Write out every line below that includes the word "green".

═══ Working data ═══

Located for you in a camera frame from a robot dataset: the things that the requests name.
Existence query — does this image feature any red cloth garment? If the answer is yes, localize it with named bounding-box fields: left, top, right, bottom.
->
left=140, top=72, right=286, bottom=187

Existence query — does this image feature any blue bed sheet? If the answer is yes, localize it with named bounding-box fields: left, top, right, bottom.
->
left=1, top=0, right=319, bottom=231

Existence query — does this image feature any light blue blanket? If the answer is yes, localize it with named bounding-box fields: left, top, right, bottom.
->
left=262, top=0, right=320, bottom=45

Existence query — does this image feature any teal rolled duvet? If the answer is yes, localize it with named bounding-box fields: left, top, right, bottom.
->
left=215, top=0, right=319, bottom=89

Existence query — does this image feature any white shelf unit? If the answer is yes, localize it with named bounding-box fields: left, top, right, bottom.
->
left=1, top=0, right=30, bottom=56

═══
═══ Working data ═══

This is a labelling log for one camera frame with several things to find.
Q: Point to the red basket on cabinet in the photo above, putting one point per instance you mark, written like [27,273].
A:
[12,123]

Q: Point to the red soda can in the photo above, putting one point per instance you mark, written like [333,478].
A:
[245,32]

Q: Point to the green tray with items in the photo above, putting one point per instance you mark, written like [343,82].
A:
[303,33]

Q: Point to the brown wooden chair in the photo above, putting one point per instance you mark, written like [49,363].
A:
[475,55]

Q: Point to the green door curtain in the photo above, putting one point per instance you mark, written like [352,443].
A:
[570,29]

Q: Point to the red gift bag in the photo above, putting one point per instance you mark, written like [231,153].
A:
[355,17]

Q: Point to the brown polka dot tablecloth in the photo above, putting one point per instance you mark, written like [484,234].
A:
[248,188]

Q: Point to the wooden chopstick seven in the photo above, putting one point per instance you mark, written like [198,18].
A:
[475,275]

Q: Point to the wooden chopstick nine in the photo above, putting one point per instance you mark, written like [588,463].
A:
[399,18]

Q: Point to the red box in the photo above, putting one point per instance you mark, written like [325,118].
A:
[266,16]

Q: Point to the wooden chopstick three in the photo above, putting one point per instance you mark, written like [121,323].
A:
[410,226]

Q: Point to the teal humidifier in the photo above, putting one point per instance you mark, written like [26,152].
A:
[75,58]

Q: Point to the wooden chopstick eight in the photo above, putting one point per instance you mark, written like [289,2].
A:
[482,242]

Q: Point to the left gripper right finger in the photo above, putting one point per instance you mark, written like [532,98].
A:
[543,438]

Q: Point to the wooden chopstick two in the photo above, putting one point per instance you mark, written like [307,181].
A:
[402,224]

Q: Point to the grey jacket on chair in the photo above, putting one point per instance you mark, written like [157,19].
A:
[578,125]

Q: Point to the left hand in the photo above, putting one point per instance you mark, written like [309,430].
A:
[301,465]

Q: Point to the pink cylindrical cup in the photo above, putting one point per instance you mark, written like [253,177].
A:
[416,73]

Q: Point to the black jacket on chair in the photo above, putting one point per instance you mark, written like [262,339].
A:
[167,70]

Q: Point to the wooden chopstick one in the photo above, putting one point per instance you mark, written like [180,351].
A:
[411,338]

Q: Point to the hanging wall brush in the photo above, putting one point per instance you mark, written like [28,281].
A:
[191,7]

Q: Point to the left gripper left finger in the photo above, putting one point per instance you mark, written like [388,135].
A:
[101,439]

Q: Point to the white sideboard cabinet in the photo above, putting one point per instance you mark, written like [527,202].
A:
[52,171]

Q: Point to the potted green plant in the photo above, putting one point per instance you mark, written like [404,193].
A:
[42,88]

═══

* **Output below**:
Q: Point to the green tray with items in the photo above, putting one point per instance you mark, written like [343,82].
Q: Point to the green door curtain in the photo above, putting one point per instance you mark, written like [352,443].
Q: Point to the potted green plant in the photo above, putting one point per instance you mark, written like [404,193].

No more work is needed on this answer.